• **Assignment**:
The response should contain all of the data below, reproduced exactly, and no pictures.

━━━━━━━━

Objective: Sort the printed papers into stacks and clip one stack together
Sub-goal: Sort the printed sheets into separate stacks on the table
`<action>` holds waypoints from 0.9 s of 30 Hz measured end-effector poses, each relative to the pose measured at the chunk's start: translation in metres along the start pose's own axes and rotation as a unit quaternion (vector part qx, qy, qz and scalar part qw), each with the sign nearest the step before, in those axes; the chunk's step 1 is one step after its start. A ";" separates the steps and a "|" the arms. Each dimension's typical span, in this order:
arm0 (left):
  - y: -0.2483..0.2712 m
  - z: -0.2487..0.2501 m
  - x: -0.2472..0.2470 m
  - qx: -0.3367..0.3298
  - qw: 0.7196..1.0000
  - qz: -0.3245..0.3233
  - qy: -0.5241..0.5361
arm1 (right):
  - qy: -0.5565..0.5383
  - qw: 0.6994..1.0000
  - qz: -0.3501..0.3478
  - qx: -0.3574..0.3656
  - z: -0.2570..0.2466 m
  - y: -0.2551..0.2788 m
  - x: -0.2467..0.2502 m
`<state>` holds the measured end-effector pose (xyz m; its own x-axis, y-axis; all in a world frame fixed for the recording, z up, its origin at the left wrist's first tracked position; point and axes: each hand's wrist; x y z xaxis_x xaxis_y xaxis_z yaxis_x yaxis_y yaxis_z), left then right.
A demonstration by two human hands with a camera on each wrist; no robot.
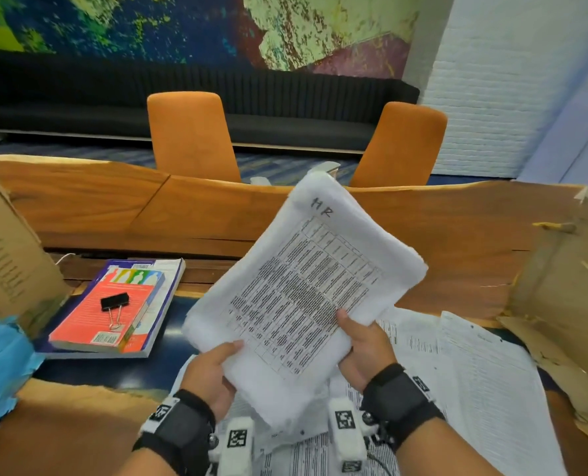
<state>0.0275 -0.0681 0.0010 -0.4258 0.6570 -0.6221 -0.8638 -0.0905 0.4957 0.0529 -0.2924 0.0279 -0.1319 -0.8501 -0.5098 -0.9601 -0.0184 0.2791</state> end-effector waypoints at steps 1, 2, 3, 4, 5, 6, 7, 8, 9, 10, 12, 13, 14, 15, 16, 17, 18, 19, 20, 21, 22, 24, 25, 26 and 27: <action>-0.002 0.004 0.000 -0.022 1.000 0.006 0.000 | -0.002 1.000 0.005 -0.005 0.003 -0.001 0.006; -0.002 0.010 -0.001 -0.049 0.999 0.007 -0.019 | 0.000 1.000 0.017 -0.002 0.003 -0.002 0.015; -0.001 0.018 -0.002 -0.076 0.996 0.002 -0.050 | 0.011 0.999 0.034 0.004 0.000 -0.003 0.026; 0.000 0.027 -0.001 -0.101 0.991 -0.007 -0.087 | 0.026 0.998 0.049 0.011 -0.006 -0.004 0.039; 0.003 0.036 0.001 -0.122 0.985 -0.017 -0.124 | 0.049 0.997 0.062 0.016 -0.012 -0.006 0.053; 0.005 0.045 0.003 -0.138 0.978 -0.022 -0.155 | 0.093 0.993 0.068 0.020 -0.019 -0.006 0.063; 0.006 0.052 0.006 -0.150 0.972 -0.027 -0.178 | 0.169 0.983 0.072 0.028 -0.026 -0.006 0.070; 0.006 0.057 0.008 -0.157 0.967 -0.035 -0.196 | 0.262 0.962 0.066 0.037 -0.031 -0.006 0.072; 0.006 0.061 0.010 -0.161 0.963 -0.047 -0.212 | 0.347 0.935 0.057 0.047 -0.036 -0.006 0.070; 0.005 0.062 0.010 -0.164 0.958 -0.058 -0.227 | 0.404 0.912 0.046 0.058 -0.042 -0.007 0.066; 0.004 0.063 0.008 -0.166 0.952 -0.081 -0.244 | 0.427 0.899 0.044 0.083 -0.052 -0.012 0.057; 0.004 0.063 0.007 -0.167 0.950 -0.094 -0.248 | 0.403 0.909 0.047 0.092 -0.056 -0.014 0.053; 0.004 0.062 0.007 -0.166 0.948 -0.108 -0.248 | 0.369 0.923 0.049 0.101 -0.059 -0.013 0.049; 0.004 0.060 0.007 -0.165 0.946 -0.122 -0.252 | 0.338 0.934 0.055 0.106 -0.058 -0.013 0.050; 0.003 0.058 0.010 -0.167 0.943 -0.127 -0.258 | 0.320 0.940 0.060 0.106 -0.054 -0.012 0.052; 0.001 0.053 0.013 -0.167 0.942 -0.123 -0.264 | 0.326 0.938 0.071 0.096 -0.046 -0.011 0.055; -0.001 0.047 0.018 -0.166 0.943 -0.113 -0.267 | 0.348 0.931 0.080 0.078 -0.037 -0.008 0.058; -0.004 0.042 0.023 -0.164 0.943 -0.103 -0.270 | 0.383 0.918 0.086 0.054 -0.028 -0.003 0.061; -0.006 0.038 0.028 -0.162 0.943 -0.097 -0.274 | 0.415 0.904 0.093 0.032 -0.022 0.001 0.064; -0.007 0.035 0.031 -0.161 0.942 -0.092 -0.281 | 0.439 0.892 0.102 0.028 -0.020 0.004 0.065; -0.007 0.035 0.032 -0.163 0.939 -0.090 -0.289 | 0.454 0.883 0.110 0.047 -0.023 0.007 0.063; -0.007 0.036 0.031 -0.167 0.934 -0.087 -0.304 | 0.503 0.845 0.121 0.138 -0.039 0.015 0.051; -0.007 0.037 0.030 -0.167 0.933 -0.083 -0.308 | 0.571 0.787 0.130 0.195 -0.047 0.020 0.040; -0.007 0.038 0.030 -0.169 0.932 -0.080 -0.310 | 0.656 0.703 0.127 0.242 -0.053 0.025 0.028; -0.008 0.038 0.029 -0.171 0.932 -0.081 -0.311 | 0.733 0.614 0.107 0.272 -0.054 0.026 0.017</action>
<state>0.0320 -0.0196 0.0020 -0.1363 0.9795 -0.1481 -0.9836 -0.1160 0.1384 0.0386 -0.3358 0.0702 -0.2879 -0.3699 0.8833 -0.9526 0.0163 -0.3037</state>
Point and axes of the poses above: each hand's wrist, its own y-axis away from the middle knuckle, its own x-axis out of the back of the hand, z = x × y, and after that the axes turned 10 degrees about y, right-handed
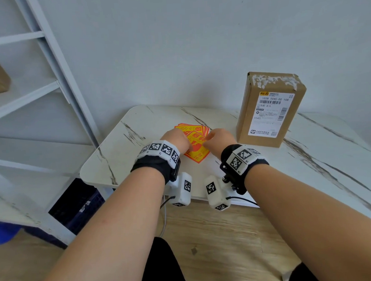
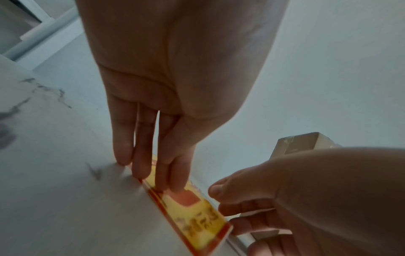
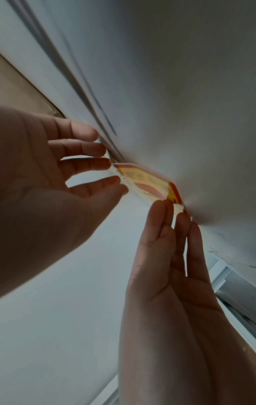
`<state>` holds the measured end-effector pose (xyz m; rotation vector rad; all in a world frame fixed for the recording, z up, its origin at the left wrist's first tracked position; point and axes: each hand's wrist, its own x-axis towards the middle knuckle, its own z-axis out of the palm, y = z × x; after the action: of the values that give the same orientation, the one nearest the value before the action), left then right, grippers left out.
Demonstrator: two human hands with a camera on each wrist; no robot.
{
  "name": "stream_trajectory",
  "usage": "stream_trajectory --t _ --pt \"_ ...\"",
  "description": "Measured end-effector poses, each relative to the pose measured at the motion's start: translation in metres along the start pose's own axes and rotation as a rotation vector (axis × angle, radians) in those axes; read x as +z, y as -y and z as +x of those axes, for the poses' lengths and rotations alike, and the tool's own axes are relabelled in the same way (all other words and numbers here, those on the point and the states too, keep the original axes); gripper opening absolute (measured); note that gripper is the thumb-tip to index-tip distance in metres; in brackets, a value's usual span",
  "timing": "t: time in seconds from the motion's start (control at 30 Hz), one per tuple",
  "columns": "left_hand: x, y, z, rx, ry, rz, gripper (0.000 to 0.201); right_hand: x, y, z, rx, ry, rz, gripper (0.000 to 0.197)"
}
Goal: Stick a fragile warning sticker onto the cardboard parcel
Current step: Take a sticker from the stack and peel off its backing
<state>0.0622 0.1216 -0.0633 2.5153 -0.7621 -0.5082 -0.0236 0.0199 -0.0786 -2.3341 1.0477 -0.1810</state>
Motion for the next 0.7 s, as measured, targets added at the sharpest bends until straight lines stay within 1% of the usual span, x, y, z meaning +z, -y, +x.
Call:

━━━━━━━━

• **Exercise result**:
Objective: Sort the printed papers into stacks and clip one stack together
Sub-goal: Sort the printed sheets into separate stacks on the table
`<action>` holds waypoints from 0.9 s of 30 Hz measured end-effector poses, each relative to the pose measured at the chunk's start: translation in metres along the start pose's own axes and rotation as a unit quaternion (vector part qx, qy, qz and scalar part qw), each with the sign nearest the step before, in those axes; the chunk's step 1 is one step after its start. A ";" separates the steps and a "|" the arms. Each dimension's typical span, in this order:
arm0 (left):
  - y: -0.2483..0.2712 m
  - z: -0.2487..0.2501 m
  - x: -0.2472..0.2470 m
  - qx: -0.3367..0.3298
  - qw: 0.7196..1.0000
  - qz: -0.3245..0.3233
  - qy: -0.5241..0.5361
arm1 (right):
  - qy: -0.5565..0.5383
  - qw: 0.6994..1.0000
  - qz: -0.3501..0.3478
  - qx: -0.3574..0.3656
  - z: -0.2570..0.2466 m
  - y: -0.2551..0.2788 m
  - x: -0.2467..0.2502 m
`<state>` holds the measured end-effector pose (xyz m; its own x-axis, y-axis; all in a world frame fixed for the recording, z up, its origin at the left wrist's first tracked position; point and axes: each hand's wrist; x y z xaxis_x xaxis_y xaxis_z yaxis_x yaxis_y yaxis_z), left then right.
A demonstration by two human hands with a camera on each wrist; no robot.
<state>0.0275 -0.0681 0.0010 -0.4258 0.6570 -0.6221 -0.8638 -0.0905 0.4957 0.0529 -0.2924 0.0279 -0.1319 -0.8501 -0.5098 -0.9601 -0.0184 0.2791</state> end-effector waypoints at steps 1, 2, 3, 4, 5, 6, 7, 8, 9, 10, 12, 13, 14, 15, 16, 17, 18, 19, 20, 21, 22, 24, 25, 26 and 27: <action>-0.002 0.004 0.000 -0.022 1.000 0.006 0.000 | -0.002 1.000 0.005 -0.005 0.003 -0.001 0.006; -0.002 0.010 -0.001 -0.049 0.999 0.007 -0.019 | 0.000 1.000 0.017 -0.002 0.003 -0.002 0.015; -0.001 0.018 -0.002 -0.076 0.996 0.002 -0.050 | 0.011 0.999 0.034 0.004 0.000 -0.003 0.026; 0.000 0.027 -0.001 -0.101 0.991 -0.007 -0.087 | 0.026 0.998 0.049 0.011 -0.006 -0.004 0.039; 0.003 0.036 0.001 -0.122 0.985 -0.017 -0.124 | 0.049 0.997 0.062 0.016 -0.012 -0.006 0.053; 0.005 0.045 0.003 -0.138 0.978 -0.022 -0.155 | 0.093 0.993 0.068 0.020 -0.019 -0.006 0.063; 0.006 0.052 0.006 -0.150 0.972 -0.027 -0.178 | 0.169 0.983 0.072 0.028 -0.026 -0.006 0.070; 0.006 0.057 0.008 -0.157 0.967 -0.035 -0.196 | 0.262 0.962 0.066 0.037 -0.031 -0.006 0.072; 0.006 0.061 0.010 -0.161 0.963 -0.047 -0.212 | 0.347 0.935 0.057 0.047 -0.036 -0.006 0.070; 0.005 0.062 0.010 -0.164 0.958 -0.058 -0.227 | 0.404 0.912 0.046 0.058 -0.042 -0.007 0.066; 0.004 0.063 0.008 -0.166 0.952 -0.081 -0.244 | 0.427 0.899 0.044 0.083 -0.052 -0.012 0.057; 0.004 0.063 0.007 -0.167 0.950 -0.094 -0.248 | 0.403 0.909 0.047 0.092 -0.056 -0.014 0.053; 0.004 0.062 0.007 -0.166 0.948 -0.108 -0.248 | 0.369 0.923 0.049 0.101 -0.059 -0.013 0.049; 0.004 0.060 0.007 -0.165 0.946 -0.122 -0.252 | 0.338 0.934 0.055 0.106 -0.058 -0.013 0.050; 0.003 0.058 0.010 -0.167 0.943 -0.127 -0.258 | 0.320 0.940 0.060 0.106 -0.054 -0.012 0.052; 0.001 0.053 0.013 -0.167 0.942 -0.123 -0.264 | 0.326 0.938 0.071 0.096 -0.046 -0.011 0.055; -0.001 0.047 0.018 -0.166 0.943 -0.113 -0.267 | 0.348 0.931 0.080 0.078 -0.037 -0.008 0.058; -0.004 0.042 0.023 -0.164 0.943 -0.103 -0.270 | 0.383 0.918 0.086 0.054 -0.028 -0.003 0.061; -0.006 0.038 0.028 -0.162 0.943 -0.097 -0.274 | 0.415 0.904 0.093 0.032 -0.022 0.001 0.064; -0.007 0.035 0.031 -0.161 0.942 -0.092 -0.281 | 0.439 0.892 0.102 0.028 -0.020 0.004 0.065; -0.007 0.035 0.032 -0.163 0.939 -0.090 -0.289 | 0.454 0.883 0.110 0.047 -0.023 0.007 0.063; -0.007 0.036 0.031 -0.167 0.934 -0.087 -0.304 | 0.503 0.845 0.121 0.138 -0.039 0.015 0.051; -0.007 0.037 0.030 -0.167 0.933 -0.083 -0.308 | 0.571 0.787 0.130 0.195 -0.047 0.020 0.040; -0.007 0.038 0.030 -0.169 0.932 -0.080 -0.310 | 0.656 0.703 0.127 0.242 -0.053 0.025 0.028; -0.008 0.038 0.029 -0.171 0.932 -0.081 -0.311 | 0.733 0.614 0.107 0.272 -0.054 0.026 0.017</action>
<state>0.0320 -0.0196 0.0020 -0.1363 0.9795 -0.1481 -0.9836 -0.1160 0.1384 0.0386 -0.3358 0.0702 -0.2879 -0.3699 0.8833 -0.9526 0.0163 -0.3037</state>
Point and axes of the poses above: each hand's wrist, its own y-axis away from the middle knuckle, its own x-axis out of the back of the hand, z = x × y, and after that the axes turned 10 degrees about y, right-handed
`<state>` holds the measured end-effector pose (xyz m; rotation vector rad; all in a world frame fixed for the recording, z up, its origin at the left wrist's first tracked position; point and axes: each hand's wrist, its own x-axis towards the middle knuckle, its own z-axis out of the palm, y = z × x; after the action: of the values that give the same orientation, the one nearest the value before the action), left then right, grippers left out.
Demonstrator: two human hands with a camera on each wrist; no robot.
{
  "name": "stream_trajectory",
  "usage": "stream_trajectory --t _ --pt \"_ ...\"",
  "description": "Measured end-effector poses, each relative to the pose measured at the motion's start: translation in metres along the start pose's own axes and rotation as a rotation vector (axis × angle, radians) in those axes; read x as +z, y as -y and z as +x of those axes, for the poses' lengths and rotations alike, and the tool's own axes are relabelled in the same way (all other words and numbers here, those on the point and the states too, keep the original axes); gripper opening absolute (measured); note that gripper is the thumb-tip to index-tip distance in metres; in brackets, a value's usual span",
  "timing": "t: time in seconds from the motion's start (control at 30 Hz), one per tuple",
  "columns": "left_hand: x, y, z, rx, ry, rz, gripper (0.000 to 0.201); right_hand: x, y, z, rx, ry, rz, gripper (0.000 to 0.197)"
}
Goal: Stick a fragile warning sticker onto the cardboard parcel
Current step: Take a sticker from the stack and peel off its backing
<state>0.0622 0.1216 -0.0633 2.5153 -0.7621 -0.5082 -0.0236 0.0199 -0.0786 -2.3341 1.0477 -0.1810</state>
Motion for the next 0.7 s, as measured, targets added at the sharpest bends until straight lines stay within 1% of the usual span, x, y, z meaning +z, -y, +x.
Call:

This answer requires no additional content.